- _EXERCISE PROMPT_
Select the lines of the records containing the word "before" and list them.

- _INPUT DATA_
◆ ◆ ◆ ◆ ◆ ◆ ◆

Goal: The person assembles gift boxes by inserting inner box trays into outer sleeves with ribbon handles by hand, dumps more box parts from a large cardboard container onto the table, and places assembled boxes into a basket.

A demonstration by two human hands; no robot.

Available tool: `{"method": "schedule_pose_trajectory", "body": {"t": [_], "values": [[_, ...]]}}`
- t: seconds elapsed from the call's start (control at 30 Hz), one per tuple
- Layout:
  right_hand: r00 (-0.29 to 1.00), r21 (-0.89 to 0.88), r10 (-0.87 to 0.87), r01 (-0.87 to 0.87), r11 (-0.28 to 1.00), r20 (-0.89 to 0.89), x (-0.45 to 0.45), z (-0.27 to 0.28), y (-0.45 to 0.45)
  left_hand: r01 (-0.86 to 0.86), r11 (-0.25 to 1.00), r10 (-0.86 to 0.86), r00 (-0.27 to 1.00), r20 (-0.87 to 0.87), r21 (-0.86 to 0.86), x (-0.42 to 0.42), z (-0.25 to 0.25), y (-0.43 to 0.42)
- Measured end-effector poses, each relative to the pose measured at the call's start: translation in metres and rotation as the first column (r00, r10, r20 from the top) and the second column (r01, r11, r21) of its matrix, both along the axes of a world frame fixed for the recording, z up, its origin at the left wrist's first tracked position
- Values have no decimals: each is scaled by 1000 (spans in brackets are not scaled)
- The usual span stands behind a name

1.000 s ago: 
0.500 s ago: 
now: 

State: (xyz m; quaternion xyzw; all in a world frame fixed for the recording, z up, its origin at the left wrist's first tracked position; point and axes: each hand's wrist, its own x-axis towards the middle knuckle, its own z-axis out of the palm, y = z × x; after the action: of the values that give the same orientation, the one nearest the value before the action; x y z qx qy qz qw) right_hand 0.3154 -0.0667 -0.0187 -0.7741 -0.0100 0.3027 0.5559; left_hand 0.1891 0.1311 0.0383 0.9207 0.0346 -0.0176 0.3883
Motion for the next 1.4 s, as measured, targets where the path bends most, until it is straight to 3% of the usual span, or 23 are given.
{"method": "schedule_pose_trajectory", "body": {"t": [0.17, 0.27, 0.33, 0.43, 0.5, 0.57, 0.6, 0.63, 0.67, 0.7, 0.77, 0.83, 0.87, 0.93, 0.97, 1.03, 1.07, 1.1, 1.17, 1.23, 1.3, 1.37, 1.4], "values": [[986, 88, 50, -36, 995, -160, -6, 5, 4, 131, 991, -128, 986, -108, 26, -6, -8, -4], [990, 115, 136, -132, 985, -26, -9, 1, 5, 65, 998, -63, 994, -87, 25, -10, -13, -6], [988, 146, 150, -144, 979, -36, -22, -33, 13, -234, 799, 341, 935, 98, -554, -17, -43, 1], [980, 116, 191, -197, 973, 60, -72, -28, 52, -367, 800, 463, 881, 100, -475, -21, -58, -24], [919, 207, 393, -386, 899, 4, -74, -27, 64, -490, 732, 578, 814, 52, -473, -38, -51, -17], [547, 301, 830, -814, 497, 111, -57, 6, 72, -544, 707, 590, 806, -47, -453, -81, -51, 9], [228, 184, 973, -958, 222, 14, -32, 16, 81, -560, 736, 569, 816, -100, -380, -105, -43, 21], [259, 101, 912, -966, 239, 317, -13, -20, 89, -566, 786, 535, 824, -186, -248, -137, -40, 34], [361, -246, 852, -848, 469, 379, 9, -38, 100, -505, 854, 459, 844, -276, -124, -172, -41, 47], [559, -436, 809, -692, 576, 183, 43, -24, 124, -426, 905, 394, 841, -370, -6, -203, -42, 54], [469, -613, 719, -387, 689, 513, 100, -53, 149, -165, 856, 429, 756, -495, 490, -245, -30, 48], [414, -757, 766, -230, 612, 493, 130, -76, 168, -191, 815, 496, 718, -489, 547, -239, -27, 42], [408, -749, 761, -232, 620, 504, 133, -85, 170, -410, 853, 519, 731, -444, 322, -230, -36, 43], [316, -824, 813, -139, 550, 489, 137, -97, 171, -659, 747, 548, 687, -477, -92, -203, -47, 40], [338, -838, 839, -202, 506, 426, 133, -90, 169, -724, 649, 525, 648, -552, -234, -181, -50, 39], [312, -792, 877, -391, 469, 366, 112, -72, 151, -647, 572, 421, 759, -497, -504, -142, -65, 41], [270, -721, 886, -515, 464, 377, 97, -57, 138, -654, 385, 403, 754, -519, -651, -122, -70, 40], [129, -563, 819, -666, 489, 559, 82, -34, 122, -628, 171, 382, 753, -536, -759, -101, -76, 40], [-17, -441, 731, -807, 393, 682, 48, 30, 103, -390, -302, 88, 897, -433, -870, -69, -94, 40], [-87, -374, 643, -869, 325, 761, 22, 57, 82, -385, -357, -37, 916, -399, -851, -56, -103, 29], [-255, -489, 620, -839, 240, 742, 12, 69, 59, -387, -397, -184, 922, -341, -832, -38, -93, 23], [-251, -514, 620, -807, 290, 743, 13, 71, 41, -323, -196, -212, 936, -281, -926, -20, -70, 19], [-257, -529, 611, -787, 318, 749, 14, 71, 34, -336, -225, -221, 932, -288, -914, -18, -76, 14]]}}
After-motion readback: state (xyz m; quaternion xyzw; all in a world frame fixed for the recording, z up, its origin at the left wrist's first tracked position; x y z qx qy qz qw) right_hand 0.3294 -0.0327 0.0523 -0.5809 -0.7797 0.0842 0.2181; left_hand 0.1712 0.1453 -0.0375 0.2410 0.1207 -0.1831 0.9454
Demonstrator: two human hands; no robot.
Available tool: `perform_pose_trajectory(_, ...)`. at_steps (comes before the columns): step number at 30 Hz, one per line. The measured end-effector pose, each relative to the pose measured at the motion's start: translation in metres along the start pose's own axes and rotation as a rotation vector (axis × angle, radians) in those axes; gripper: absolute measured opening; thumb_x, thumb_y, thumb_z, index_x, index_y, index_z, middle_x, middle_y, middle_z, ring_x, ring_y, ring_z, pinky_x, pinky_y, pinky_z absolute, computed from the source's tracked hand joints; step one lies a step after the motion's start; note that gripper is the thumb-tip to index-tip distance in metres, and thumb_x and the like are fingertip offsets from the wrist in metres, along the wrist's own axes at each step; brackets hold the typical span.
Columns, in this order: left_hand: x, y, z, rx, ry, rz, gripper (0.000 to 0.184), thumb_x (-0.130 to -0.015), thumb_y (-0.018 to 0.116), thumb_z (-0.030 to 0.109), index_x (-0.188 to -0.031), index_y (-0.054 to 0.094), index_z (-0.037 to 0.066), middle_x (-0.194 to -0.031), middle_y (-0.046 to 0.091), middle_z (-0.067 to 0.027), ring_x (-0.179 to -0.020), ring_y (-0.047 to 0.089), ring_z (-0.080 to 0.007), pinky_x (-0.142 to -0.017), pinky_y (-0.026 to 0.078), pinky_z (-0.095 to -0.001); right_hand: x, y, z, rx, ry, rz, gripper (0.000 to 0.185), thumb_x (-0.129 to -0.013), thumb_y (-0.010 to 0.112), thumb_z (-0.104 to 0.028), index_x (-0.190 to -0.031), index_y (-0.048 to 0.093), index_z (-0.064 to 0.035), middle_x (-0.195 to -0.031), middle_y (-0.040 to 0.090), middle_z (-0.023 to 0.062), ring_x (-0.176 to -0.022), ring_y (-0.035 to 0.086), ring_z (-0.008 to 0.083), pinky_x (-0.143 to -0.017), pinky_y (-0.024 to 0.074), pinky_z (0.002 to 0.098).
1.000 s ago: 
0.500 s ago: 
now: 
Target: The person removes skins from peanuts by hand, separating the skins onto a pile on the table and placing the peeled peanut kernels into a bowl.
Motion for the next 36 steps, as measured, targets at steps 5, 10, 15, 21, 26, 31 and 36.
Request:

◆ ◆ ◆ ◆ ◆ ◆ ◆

- _RESPONSE TO THE EXERCISE_
State: (xyz m; quaternion xyzw; all in a world frame fixed for the recording, z up, its origin at the left wrist's first tracked position; point and axes: each hand's wrist, its own x-axis towards the middle knuckle, its own z-axis out of the palm, y = z × x; after the action: of the values that give the same orientation, the one nearest the value before the action; x y z qx qy qz qw) right_hand 0.3154 -0.0667 -0.0187 -0.7741 -0.0100 0.3027 0.5559; left_hand 0.1891 0.1311 0.0383 0.9207 0.0346 -0.0176 0.3883
Available tool: `perform_pose_trajectory(_, ...)`. at_steps (comes before the columns): step number at 30 Hz, one per line. The measured end-effector pose, each relative to the pose measured at the motion's start: translation in metres along the start pose's own axes and rotation as a rotation vector (axis × angle, radians) in those axes; gripper: absolute measured opening; thumb_x, thumb_y, thumb_z, index_x, index_y, index_z, middle_x, middle_y, middle_z, ring_x, ring_y, ring_z, pinky_x, pinky_y, pinky_z absolute, computed from the source's tracked hand joints; step one lies a step after the motion's start; note that gripper is the thumb-tip to index-tip distance in metres, and thumb_x and the like are fingertip offsets from the wrist in metres, along the wrist's own axes at each step; brackets hold the typical span.

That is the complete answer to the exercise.